Neue Wege für Fluss und Mensch an der Triesting
Von der Übersiedlung eines Flusses und „recycelten“ Brücken
Es war eine „Übersiedlung“ für die Geschichtsbücher. Dass die Triesting 2021 auf einer Strecke von knapp einem Kilometer in ein neues Flussbett übersiedelte, veränderte das Landschaftsbild in Fahrafeld nachhaltig. Weil zwischen den Häusern an der B 18 und dem Einzugsbereich der Triesting der straßenseitige Schutzdamm entstand, wanderte die Triesting in die Mitte des Tals. Dafür wurde ein neuer Flusslauf gegraben, der den Sicherheitsabstand zu den Wohnbereichen gewährleistet und sich dem historisch-ursprünglichen und natürlichen Lauf der Triesting annähert.
Die geschwungene Linienführung sowie die variabel gewählten Flussbreiten lassen die Triesting nun in unterschiedlichen Geschwindigkeiten durch das Fahrafelder Becken fließen. Ufer- und Sohlsicherungen wurden nicht ausgeführt. Damit hat die Triesting – anders als bei reguliert verbauten Flussabschnitten mit festgelegten Steinufern – die Möglichkeit, ihrer natürlichen Gewässerdynamik entsprechend, den Flusslauf selbst zu gestalten.
Die Übersiedlung der Triesting wurde in Zusammenarbeit mit dem Fischereiverband vorgenommen. Erst nach dem Abfischen des bisherigen Flusslaufs wurde das neue Flussbett geflutet: Fische, Krebse und andere Flussbewohner sowie Pflanzen übersiedelten.

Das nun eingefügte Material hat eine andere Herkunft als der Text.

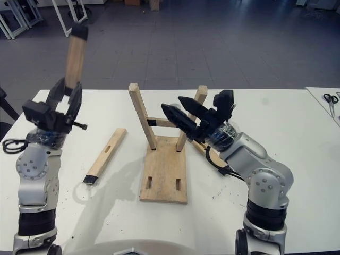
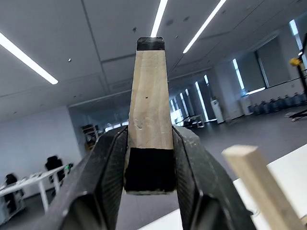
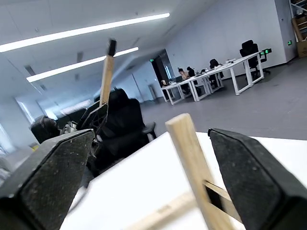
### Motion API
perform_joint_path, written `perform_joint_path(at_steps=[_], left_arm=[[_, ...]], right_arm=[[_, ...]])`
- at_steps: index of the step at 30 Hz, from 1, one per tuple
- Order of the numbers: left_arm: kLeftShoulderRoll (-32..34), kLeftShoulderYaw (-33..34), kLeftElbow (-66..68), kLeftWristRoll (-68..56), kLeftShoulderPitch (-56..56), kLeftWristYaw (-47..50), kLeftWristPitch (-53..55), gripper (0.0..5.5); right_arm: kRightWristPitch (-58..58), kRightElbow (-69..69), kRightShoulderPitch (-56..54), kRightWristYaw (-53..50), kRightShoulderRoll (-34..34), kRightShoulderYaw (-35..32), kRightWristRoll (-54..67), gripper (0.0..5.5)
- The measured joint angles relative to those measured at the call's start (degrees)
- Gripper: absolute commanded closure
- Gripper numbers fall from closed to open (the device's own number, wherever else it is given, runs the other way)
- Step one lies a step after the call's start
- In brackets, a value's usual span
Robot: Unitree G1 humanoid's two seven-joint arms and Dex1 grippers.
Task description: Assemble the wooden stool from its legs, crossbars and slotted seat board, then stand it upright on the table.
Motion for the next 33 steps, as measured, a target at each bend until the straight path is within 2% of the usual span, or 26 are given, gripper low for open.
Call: perform_joint_path(at_steps=[4,7,16,22,33], left_arm=[[1.69,-5.97,-2.63,0.07,-5.29,-5.38,0.84,4.18],[2.09,-8.59,-2.6,0.12,-5.93,-7.83,1.14,4.18],[3.3,-11.6,-2.04,0.37,-5.49,-12.89,-0.01,4.18],[4.46,-12.68,-1.12,1.86,-4.39,-14.39,-1.39,4.18],[4.45,-12.49,-0.22,2.56,-4.37,-14.36,-1.72,4.18]], right_arm=[[0.24,2.07,-3.47,-4.66,0.31,-1.42,15.04,1.12],[-0.3,3.27,-5.07,-5.85,0.25,-1.14,19.59,1.12],[-3.17,6.54,-11.98,-6.23,0.35,2.17,20.92,1.12],[-4.66,6.79,-13.49,-6.4,0.43,2.88,19.88,2.04],[-5.48,9.07,-14.22,-5.36,0.16,4.28,13.01,4.27]])
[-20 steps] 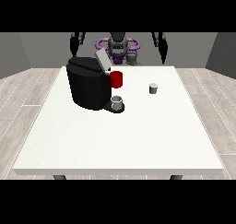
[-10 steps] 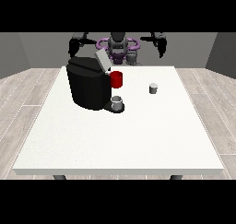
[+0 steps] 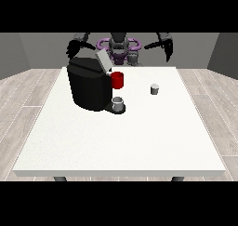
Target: Insert the coffee pod into the coffee machine and close the lid
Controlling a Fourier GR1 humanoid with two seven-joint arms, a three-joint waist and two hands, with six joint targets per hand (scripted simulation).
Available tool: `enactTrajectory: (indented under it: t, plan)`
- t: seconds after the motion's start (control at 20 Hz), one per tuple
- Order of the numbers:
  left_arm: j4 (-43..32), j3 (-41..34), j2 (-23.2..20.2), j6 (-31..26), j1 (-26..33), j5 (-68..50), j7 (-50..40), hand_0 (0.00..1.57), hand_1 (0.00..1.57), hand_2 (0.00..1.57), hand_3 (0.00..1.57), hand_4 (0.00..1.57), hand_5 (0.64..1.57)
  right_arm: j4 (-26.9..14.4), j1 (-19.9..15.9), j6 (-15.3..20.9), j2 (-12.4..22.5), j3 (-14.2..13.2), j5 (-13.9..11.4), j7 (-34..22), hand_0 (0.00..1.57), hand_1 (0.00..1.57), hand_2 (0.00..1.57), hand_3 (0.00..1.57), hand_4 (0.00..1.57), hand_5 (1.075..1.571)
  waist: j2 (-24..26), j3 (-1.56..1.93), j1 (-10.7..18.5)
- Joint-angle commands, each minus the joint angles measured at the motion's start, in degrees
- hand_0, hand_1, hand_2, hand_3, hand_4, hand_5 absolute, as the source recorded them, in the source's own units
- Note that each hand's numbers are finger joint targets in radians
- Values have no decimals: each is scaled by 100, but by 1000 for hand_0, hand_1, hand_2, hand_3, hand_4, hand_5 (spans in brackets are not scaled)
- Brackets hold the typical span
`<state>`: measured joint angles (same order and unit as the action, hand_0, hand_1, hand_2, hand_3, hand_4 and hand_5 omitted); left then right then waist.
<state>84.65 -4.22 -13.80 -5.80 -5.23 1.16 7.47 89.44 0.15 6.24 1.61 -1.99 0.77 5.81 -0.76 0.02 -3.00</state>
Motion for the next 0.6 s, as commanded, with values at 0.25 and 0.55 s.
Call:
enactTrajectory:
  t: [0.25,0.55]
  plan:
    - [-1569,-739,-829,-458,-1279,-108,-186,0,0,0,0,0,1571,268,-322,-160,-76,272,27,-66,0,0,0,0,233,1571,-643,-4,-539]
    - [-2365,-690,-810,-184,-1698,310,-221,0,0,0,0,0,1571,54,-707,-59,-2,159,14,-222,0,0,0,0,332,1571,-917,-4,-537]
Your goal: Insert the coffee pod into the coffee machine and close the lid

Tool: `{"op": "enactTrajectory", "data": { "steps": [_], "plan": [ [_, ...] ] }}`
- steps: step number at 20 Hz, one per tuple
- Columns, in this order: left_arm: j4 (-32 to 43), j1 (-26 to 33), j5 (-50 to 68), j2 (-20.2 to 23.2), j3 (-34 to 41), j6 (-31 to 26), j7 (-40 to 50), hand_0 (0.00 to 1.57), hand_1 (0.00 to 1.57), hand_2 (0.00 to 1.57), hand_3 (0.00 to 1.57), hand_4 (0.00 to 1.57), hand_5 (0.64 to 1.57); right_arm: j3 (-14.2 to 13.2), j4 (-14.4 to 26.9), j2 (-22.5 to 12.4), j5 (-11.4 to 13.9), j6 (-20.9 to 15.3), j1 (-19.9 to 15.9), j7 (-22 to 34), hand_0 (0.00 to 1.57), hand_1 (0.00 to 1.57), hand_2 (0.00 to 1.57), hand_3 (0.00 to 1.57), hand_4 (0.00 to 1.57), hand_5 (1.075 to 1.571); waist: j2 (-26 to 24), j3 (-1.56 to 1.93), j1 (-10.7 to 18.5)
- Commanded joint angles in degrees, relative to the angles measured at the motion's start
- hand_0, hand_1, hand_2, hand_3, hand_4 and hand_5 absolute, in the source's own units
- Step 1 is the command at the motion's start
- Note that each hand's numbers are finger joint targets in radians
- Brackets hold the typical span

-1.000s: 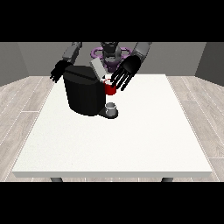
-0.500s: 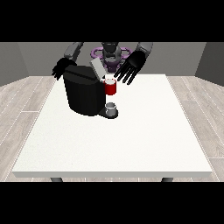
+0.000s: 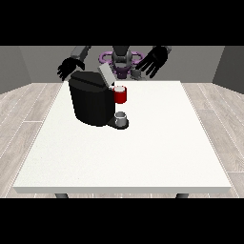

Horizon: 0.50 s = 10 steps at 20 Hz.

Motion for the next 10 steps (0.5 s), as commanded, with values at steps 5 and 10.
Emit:
{"op": "enactTrajectory", "data": {
  "steps": [5, 10],
  "plan": [
    [-0.5, 10.5, 12.3, -11.2, 7.9, 0.2, -2.5, 0.0, 0.0, 0.0, 0.0, 0.0, 1.571, 0.1, -0.8, -5.1, 0.6, 4.1, 4.3, 1.8, 0.0, 0.0, 0.0, 0.0, 0.37, 1.571, -11.0, -0.01, 6.3],
    [-0.9, 17.4, 15.6, -11.4, 10.5, -0.2, -3.4, 0.0, 0.0, 0.0, 0.0, 0.19, 1.571, 2.0, -6.6, -6.0, -1.3, 7.6, 3.7, 7.3, 0.0, 0.0, 0.0, 0.0, 0.26, 1.571, -16.4, -0.02, 7.7]
  ]
}}
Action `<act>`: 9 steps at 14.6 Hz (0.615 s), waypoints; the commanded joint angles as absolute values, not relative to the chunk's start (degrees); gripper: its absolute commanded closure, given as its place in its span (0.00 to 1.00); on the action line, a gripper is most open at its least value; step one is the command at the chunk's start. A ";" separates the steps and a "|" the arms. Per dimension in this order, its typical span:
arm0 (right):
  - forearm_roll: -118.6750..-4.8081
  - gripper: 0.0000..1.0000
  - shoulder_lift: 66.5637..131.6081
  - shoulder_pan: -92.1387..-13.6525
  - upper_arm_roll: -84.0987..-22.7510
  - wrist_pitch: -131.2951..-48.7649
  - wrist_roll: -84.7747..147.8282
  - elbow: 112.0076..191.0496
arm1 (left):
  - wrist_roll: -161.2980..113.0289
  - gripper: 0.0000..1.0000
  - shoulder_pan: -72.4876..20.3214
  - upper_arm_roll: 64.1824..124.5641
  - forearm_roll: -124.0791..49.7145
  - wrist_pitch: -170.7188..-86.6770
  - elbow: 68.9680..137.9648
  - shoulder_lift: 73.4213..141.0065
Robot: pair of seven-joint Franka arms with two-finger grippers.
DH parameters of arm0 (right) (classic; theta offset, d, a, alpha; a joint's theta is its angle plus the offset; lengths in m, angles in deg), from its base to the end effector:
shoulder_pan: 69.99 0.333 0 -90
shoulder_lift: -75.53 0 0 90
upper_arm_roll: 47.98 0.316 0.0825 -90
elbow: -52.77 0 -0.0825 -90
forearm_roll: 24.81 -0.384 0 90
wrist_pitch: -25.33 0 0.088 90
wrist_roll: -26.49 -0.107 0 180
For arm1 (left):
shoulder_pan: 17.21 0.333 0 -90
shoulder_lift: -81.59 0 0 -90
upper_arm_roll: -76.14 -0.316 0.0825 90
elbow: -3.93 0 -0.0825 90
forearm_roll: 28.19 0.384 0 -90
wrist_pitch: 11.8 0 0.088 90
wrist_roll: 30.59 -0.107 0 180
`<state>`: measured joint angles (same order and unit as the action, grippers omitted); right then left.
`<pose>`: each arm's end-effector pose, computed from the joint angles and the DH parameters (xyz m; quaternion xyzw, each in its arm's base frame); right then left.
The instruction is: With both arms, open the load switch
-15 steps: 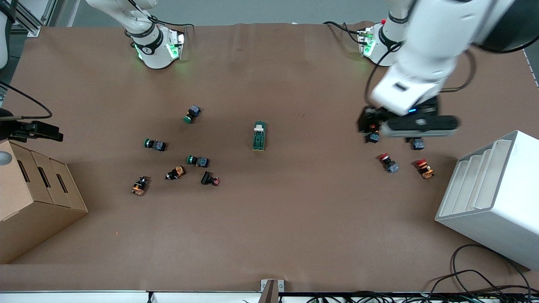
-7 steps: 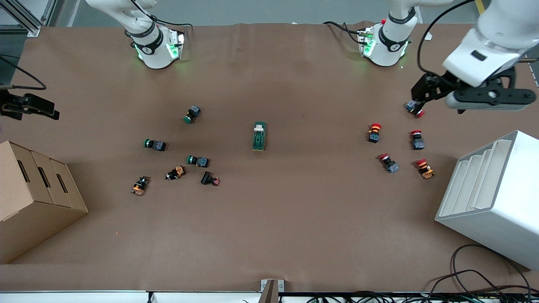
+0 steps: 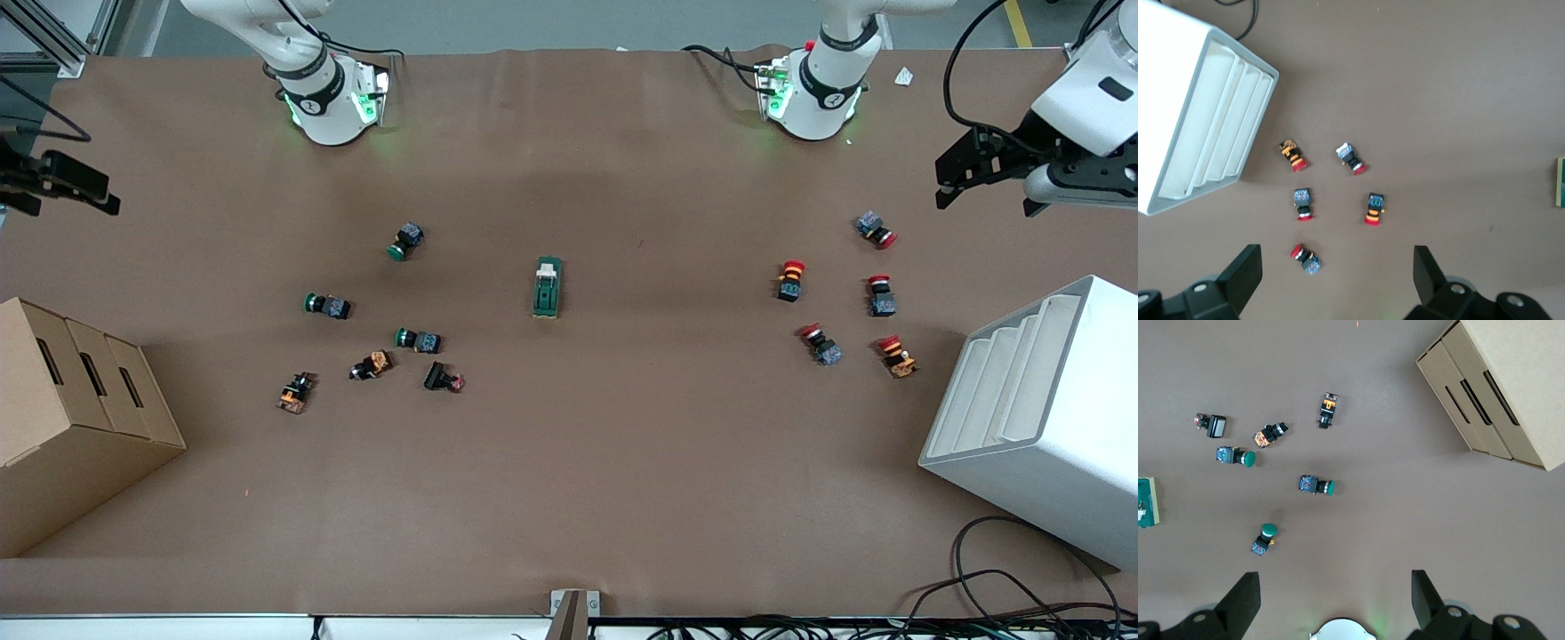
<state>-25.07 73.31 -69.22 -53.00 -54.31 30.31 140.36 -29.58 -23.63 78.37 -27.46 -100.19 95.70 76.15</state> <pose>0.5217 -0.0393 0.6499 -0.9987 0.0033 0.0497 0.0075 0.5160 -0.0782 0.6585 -0.9976 0.0663 -0.0186 0.0067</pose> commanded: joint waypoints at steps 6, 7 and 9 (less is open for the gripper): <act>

Natur formt neue Flusslandschaft weiter
Das neue Zuhause bietet den Wasserbewohnern Abwechslung. Bei Hochwasser erodiert das Flussbett an den Außenseiten (Prallufer). Als Folge kann sich der Flusslauf um mehrere Meter verschieben. Diese Ufer brechen steil zum Fluss ab und bieten Lebensraum für spezialisierte Arten (z.B. Eisvogel). An den Innenseiten (Gleitufer) bilden sich flache Schotter-, Kies- und Sandbänke, die wieder Raum für Kiesbrüter oder Insekten bieten.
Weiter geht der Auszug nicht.